> _WORK ITEM_:
Make an exact copy of every entry.

** Opening INPUT block **

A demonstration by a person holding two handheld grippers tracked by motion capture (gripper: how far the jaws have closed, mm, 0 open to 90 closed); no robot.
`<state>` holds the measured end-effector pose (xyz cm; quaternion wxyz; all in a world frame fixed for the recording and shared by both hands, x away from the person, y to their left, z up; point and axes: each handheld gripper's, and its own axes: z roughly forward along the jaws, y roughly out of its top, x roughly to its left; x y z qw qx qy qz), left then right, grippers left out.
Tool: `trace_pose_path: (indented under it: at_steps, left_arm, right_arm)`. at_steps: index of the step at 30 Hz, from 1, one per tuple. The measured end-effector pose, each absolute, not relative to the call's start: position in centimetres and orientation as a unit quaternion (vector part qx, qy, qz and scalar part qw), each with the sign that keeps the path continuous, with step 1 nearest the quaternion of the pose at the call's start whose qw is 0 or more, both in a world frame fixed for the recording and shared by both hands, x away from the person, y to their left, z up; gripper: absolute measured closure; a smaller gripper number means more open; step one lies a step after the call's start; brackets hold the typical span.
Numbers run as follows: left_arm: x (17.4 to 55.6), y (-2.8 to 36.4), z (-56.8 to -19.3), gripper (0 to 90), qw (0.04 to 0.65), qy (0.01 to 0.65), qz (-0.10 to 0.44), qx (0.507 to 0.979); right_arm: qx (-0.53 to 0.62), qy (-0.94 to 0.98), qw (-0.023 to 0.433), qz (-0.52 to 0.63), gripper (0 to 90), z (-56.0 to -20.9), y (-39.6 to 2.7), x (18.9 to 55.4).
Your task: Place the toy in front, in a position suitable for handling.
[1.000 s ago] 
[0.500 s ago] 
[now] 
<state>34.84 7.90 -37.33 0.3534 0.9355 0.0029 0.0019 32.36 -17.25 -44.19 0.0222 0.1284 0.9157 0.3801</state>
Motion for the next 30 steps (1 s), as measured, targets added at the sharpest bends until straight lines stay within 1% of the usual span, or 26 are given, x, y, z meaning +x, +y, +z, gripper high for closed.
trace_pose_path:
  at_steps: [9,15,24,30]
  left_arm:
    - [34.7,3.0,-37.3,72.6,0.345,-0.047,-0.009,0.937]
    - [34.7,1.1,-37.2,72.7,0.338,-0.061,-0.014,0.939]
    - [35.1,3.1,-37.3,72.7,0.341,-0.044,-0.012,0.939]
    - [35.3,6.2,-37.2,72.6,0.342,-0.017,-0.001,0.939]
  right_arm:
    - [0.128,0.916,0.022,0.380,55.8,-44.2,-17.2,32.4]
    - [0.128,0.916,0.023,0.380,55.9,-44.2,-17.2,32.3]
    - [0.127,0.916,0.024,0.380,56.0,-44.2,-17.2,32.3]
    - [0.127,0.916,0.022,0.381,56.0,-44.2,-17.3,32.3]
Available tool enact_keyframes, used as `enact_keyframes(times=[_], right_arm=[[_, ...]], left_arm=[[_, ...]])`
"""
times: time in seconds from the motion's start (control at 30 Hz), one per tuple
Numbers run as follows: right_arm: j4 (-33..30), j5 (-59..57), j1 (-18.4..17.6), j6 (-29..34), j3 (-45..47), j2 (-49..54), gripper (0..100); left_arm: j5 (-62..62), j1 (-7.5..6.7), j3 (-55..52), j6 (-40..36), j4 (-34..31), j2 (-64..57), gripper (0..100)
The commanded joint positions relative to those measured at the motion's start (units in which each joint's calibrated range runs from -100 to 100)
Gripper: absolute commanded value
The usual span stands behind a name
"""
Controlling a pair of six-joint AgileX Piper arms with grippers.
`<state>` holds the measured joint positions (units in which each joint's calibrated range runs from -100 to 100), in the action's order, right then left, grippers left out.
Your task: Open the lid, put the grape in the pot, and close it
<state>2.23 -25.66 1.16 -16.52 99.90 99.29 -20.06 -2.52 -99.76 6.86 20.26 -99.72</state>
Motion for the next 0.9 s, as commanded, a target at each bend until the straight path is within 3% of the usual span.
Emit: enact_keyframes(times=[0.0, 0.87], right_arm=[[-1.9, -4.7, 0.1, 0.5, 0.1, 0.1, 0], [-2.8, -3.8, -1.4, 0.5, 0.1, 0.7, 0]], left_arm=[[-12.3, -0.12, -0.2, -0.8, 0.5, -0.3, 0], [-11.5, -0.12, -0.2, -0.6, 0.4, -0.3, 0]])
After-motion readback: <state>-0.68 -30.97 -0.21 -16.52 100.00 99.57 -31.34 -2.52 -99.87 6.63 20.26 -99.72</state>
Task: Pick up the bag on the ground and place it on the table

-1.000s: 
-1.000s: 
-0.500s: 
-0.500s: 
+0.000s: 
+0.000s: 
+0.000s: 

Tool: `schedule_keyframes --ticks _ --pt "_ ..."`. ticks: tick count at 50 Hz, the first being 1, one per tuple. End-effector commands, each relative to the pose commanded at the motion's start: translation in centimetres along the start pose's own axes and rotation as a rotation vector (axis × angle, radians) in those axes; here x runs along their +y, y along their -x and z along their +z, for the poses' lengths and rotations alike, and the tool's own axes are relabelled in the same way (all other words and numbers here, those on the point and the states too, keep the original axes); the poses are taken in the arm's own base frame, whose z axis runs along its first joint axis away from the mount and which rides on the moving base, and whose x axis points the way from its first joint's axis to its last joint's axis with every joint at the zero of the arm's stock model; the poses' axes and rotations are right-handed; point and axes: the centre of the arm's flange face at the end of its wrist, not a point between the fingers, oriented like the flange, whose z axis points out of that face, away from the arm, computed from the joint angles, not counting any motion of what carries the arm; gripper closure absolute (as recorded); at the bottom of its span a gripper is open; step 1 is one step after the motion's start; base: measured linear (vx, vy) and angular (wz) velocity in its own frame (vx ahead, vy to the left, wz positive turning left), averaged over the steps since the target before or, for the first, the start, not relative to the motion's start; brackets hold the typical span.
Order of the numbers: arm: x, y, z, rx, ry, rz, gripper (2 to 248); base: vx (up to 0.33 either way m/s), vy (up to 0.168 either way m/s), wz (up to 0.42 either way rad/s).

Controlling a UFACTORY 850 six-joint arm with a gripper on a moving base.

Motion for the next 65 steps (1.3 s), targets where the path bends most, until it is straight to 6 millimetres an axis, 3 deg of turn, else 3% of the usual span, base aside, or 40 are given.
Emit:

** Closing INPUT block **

> _SOLUTION FOR THIS EXERCISE_:
A demonstration by a person holding two handheld grippers tracked by motion capture (gripper: how far the jaws have closed, mm, 0 open to 90 closed); no robot.
`<state>` holds the measured end-effector pose (xyz cm; quaternion wxyz; all in a world frame fixed for the recording and shared by both hands, x away from the person, y to their left, z up; point and axes: each handheld gripper's, and its own axes: z roughly forward along the jaws, y roughly out of its top, x roughly to its left; x y z qw qx qy qz), left then right, grippers left out.
Tool: `trace_pose_path: (indented under it: at_steps, left_arm, right_arm)`. at_steps: index of the step at 30 Hz, from 1, one per tuple. The measured end-effector pose, each absolute, not relative to the call's start: position in centimetres and orientation as a unit quaternion (vector part qx, qy, qz and scalar part qw), each with the sign that keeps the path continuous, with step 1 nearest the quaternion of the pose at the call's start whose qw is 0 or more, both in a world frame fixed for the recording and shared by both hands, x away from the person, y to their left, z up; gripper: absolute measured closure; a smaller gripper number means more open; step one lies a step after the call's start; brackets hold the typical span.
Numbers run as follows: left_arm: x (17.4 to 55.6), y (-2.8 to 36.4), z (-56.8 to -19.3), gripper (0 to 90), qw (0.04 to 0.65), qy (0.01 to 0.65), qz (-0.10 to 0.44), qx (0.507 to 0.979); right_arm: qx (-0.53 to 0.62), qy (-0.94 to 0.98), qw (-0.023 to 0.433), qz (-0.52 to 0.63), gripper (0 to 90), z (-56.0 to -20.9), y (-39.6 to 2.7), x (18.9 to 55.4).
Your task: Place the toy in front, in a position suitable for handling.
[1.000 s ago] 
[0.500 s ago] 
[now] 
<state>34.84 7.90 -37.33 0.3534 0.9355 0.0029 0.0019 32.36 -17.25 -44.19 0.0222 0.1284 0.9157 0.3801</state>
Motion for the next 30 steps (1 s), as measured, targets added at the sharpest bends until straight lines stay within 1% of the usual span, or 26 are given, x, y, z meaning +x, +y, +z, gripper high for closed.
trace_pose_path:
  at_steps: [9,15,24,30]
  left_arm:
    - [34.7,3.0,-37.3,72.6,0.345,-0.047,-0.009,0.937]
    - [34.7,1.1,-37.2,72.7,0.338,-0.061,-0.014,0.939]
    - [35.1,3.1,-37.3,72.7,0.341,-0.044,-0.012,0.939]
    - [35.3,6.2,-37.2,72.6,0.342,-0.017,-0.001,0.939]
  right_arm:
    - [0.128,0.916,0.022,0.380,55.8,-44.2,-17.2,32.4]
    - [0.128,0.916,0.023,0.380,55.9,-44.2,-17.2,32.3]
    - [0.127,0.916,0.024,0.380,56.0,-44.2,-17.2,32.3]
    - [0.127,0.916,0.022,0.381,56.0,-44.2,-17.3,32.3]
Available tool enact_keyframes, used as `enact_keyframes(times=[_], right_arm=[[_, ...]], left_arm=[[_, ...]])`
"""
times: time in seconds from the motion's start (control at 30 Hz), one per tuple
Numbers run as follows: right_arm: j4 (-33..30), j5 (-59..57), j1 (-18.4..17.6), j6 (-29..34), j3 (-45..47), j2 (-49..54), gripper (0..100); left_arm: j5 (-62..62), j1 (-7.5..6.7), j3 (-55..52), j6 (-40..36), j4 (-34..31), j2 (-64..57), gripper (0..100)
The commanded joint positions relative to those measured at the motion's start (units in which each joint's calibrated range runs from -100 to 100)
Gripper: absolute commanded value
The usual span stands behind a name
"""
Controlling a pair of six-joint AgileX Piper arms with grippers.
`<state>` holds the measured joint positions (units in which each joint's calibrated range runs from -100 to 100), in the action's order, right then left, grippers left out.
Your task: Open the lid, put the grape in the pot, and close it
<state>2.23 -25.66 1.16 -16.52 99.90 99.29 -20.06 -2.52 -99.76 6.86 20.26 -99.72</state>
Motion for the next 0.9 s, as commanded, a target at each bend until the straight path is within 3% of the usual span.
Emit: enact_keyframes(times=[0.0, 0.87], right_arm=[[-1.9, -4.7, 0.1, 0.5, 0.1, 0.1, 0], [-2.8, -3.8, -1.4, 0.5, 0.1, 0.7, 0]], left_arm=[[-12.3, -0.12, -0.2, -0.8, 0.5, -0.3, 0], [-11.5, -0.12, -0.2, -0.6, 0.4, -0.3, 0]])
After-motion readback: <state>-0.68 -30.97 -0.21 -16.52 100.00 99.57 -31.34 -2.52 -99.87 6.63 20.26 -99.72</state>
Task: Pick up the bag on the ground and place it on the table

-1.000s: 
-1.000s: 
-0.500s: 
-0.500s: 
+0.000s: 
+0.000s: 
+0.000s: 

Tool: `schedule_keyframes --ticks _ --pt "_ ..."`. ticks: tick count at 50 Hz, the first being 1, one per tuple. End-effector commands, each relative to the pose commanded at the motion's start: translation in centimetres along the start pose's own axes and rotation as a rotation vector (axis × angle, radians) in those axes; here x runs along their +y, y along their -x and z along their +z, for the poses' lengths and rotations alike, and the tool's own axes are relabelled in the same way (all other words and numbers here, those on the point and the states too, keep the original axes); the poses are taken in the arm's own base frame, whose z axis runs along its first joint axis away from the mount and which rides on the moving base, and whose x axis points the way from its first joint's axis to its last joint's axis with every joint at the zero of the arm's stock model; the poses' axes and rotations are right-handed; point and axes: the centre of the arm's flange face at the end of its wrist, not a point between the fingers, oriented like the flange, whose z axis points out of that face, away from the arm, computed from the joint angles, not counting any motion of what carries the arm; gripper closure absolute (as recorded); at the bottom of its span a gripper is open; step 1 is one step after the motion's start; base: measured linear (vx, vy) and angular (wz) velocity in its own frame (vx ahead, vy to the left, wz positive turning left), averaged over the steps since the target before or, for the first, the start, not relative to the motion's start; brackets hold the typical span.
Order of the numbers: arm: x, y, z, rx, ry, rz, gripper (2 to 248); base: vx (up to 0.33 either way m/s), vy (up to 0.168 either way m/s), wz (up to 0.42 either way rad/s).

Controlling a UFACTORY 850 six-joint arm with a gripper on a moving base.

Motion for the next 65 steps (1.3 s), targets where the path bends most, until it is straight to 6 millimetres an axis, 3 deg of turn, else 3% of the usual span, base aside, or 40 are given.
Emit:

With this, the answer is finished.